Breast pain and the menstrual cycle

Muhammad Usman Babar
4 min readJun 23, 2020


Breast pain is a very common symptom and usually does not imply the presence of disease. How is it related to the menstrual cycle? In this opportunity, we want to detail it.

Mastalgia is defined as breast pain, that is, breast pain. Unfortunately, many women experience it, to a greater extent, during PMS. Menstruation is influenced by a multitude of factors, with a relationship between breast pain and the menstrual cycle.

Often, it is common in young women and, with the onset of menopause, disappears. Around 70% of women have experienced it sometime in life. Learn more about this typical symptom during menstruation.

What is the relationship between breast pain and the menstrual cycle?

The menstrual cycle is nothing more than a process carried out by countless hormones that determine how and when the cycle will take place. Mastalgia turns out to be one of the most typical symptoms in different phases of the menstrual cycle.

It usually appears during the second half of the cycle (after ovulation, known as the luteal phase) and disappears at the beginning of the period. In this period hormonal changes like the following take place:

  • The estrogen usually peaks at ovulation. This is summarized in the growth of the mammary ducts.
  • Progesterone peaks a few days later (Day 21). This causes an enlarged breast lobule, which helps cells prepared for milk production to form.

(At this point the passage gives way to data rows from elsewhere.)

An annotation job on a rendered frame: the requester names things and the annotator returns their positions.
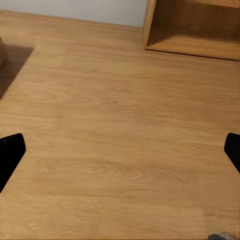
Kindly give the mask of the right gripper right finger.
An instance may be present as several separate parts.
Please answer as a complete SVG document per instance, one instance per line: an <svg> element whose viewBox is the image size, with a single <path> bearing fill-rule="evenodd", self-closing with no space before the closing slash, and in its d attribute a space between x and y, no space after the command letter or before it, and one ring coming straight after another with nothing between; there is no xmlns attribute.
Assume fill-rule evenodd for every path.
<svg viewBox="0 0 240 240"><path fill-rule="evenodd" d="M240 135L229 133L227 135L224 151L240 173Z"/></svg>

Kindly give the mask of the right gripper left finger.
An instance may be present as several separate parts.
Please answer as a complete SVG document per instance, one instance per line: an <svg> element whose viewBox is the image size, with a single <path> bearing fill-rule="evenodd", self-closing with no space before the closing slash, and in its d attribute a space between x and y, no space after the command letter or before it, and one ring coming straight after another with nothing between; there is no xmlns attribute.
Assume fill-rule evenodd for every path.
<svg viewBox="0 0 240 240"><path fill-rule="evenodd" d="M25 153L26 144L22 133L0 138L0 193Z"/></svg>

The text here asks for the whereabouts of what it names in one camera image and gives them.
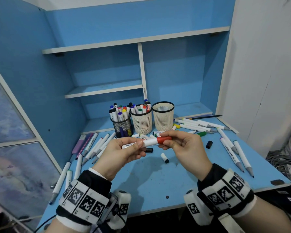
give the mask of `person's right hand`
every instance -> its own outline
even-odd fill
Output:
[[[159,148],[172,148],[182,166],[202,181],[209,173],[212,163],[207,157],[202,139],[199,135],[183,131],[166,131],[161,137],[171,136],[172,140],[165,140]]]

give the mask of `empty white basket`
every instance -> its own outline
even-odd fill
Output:
[[[156,130],[168,131],[172,129],[174,108],[175,105],[168,101],[156,102],[152,106]]]
[[[135,127],[135,131],[139,134],[147,135],[152,131],[152,109],[145,114],[133,114],[132,122]]]

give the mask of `white wall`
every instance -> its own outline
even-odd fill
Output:
[[[291,0],[238,0],[236,10],[217,113],[265,157],[291,134]]]
[[[143,0],[24,0],[46,11]]]

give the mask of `black marker cap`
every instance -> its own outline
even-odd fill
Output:
[[[146,153],[153,153],[153,148],[146,148],[145,152]]]
[[[213,143],[212,141],[208,141],[208,143],[207,143],[207,145],[206,145],[206,148],[207,148],[207,149],[210,149],[211,146],[212,146],[212,143]]]

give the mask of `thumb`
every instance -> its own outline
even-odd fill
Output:
[[[133,145],[127,147],[126,149],[124,149],[125,154],[127,156],[132,155],[133,153],[135,153],[137,150],[139,150],[142,146],[143,146],[143,140],[140,139],[140,141],[137,141],[136,143],[134,143]]]
[[[182,146],[173,140],[165,140],[164,145],[172,148],[175,153],[180,152],[182,149]]]

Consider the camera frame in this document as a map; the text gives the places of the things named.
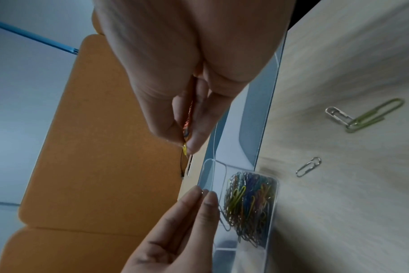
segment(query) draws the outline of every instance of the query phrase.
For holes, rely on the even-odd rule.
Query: hand
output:
[[[193,187],[159,220],[122,273],[212,272],[218,221],[217,195]]]
[[[295,0],[94,0],[151,132],[197,152],[270,60]]]

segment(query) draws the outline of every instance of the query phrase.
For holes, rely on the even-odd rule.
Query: blue paper clip
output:
[[[381,108],[386,107],[389,104],[392,103],[397,103],[394,107],[390,108],[389,110],[385,111],[382,114],[378,114],[378,112],[381,110]],[[404,105],[405,101],[401,98],[393,98],[391,100],[386,101],[383,104],[378,105],[376,108],[366,112],[363,115],[360,115],[359,117],[353,119],[352,121],[350,121],[345,127],[346,127],[346,131],[348,133],[354,133],[360,129],[366,128],[368,126],[371,126],[372,124],[375,124],[377,122],[383,121],[384,120],[384,116],[387,115],[390,112],[395,111],[396,109],[398,109],[399,107],[401,107],[402,105]]]

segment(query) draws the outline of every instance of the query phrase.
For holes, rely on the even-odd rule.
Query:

To understand it better, the hormonal changes that occur during this phase cause inflammation, swelling, and enlargement of the breasts, which is painful on many occasions. Also, if pregnancy is carried out (by keeping progesterone high) they will continue to swell longer.

Biologically, the breasts have a greater number of receptors for these substances, which makes it a hormone-dependent gland. To a large extent, the breasts react more easily to hormones than the rest of the organs in the body.


Breast pain is mostly related to premenstrual syndrome (a week before menstruation) or benign breast changes (for example, fibrocystic breast disease). Although, in general, this is the case, there are risk factors such as those discussed below:

  • Consume diets rich in fat.
  • Too much caffeine, theine, or chocolate.
  • Family history of pain during the cycle.
  • Certain medications (hormones, antidepressants, etc.).
  • Large breast size (increases weight-bearing and may be accompanied by back or neck pain).
  • Having breast pain does not have to be a sign of breast cancer. Only 10% of cases of malignant breast tumors cause mild pain.


There is a difference between breast symptoms related to the menstrual cycle and those that do not develop due to cyclical processes.

Breast pain and the menstrual cycle (cyclical)

Breast symptoms influenced by the menstrual cycle are the most typical cause of breast pain and are known as premenstrual stress syndrome. As already seen in this article, it is caused by hormonal changes that are characterized by the following:

  • It affects young people.
  • As a general rule, it does not affect during or after menopause.
  • Homogeneous and bilateral distribution (that is, both breasts hurt and it extends throughout the mammary gland).
  • Swelling or inflammation.
  • Accumulation or retention of liquids in the breasts.
  • The slight increase in size.
  • Turgor (bulging and firm breasts).
  • Continuous pain (which can go from mild to severe) only during one stage of the cycle.
  • To the touch, small lumps or lumps are noticed throughout the breast.
  • Increased intensity of symptoms two weeks before menstruation.
  • The pain after the start of the period disappears.

Noncyclical breast pain

Unlike cyclical pain, other causes can cause breast symptoms. One of them is usually trauma or benign diseases, such as those mentioned in advance. Typical symptoms of atypical sinus pain (not common) include the following:

  • Continuous or intermittent pain, fixed at one point, described as burning, stabbing, or tearing.
  • Inflammation located at a point of the breast.
  • Symptoms do not vary over time or throughout a cycle.
  • It affects, to a greater extent, after menopause.
  • It is usually unilateral (only one breast hurts).

When to consult with a health professional?

In general, any non-cyclical cause is in favor of being studied, and a visit with doctors or gynecologists who assess it is recommended. It is necessary to increase vigilance in case of presenting the symptoms discussed below:

  • Change in the shape, color, or appearance of the breast skin.
  • Secretions or fluid in the breasts.
  • Hormonal alterations.
  • New, unusual, or changing lumps or bumps on the breasts.
  • Age over 40 years without previous mammograms.
  • Pain that does not subside and increases in intensity.
  • Signs of infection (heat, redness, pus, etc.).
  • Pain that interferes with daily activity.

In short, breast pain is associated with the menstrual cycle and the hormonal changes that occur in it. Very rarely does it alert to a serious problem, but it is necessary to be alert, especially if the pain is prolonged and severe.